▸ **AIM OF THE TASK**
Return the line that has "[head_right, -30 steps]" and all lines below it through the last, exactly as they stand; omit pictures.

▸ **AVAILABLE DATA**

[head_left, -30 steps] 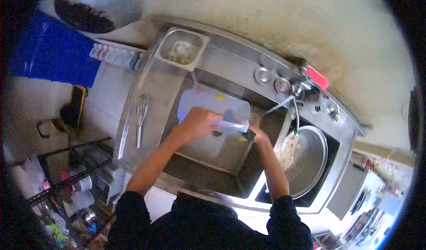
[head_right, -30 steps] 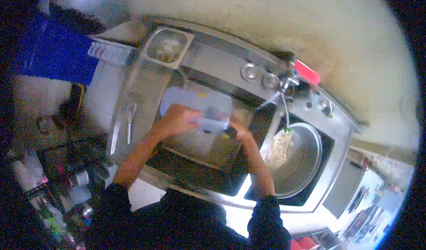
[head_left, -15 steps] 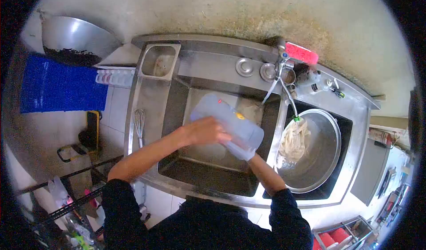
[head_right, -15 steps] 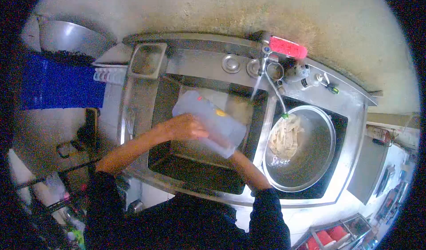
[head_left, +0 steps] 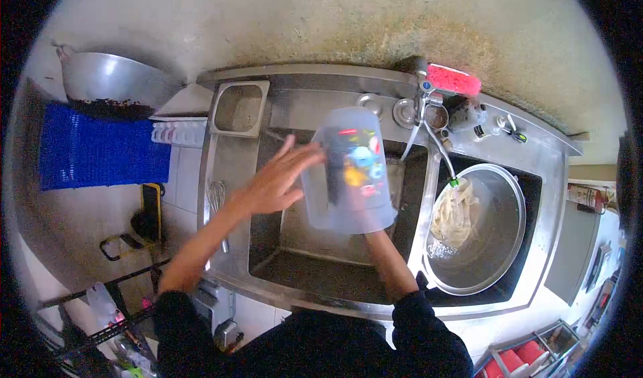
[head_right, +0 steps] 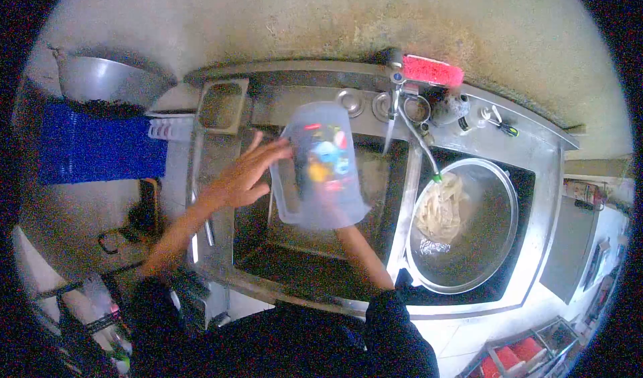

▸ **SOLUTION TO THE EXERCISE**
[head_right, -30 steps] 
[head_left, -15 steps] 
[head_right, -15 steps] 
[head_left, +0 steps] 
[head_right, +0 steps] 

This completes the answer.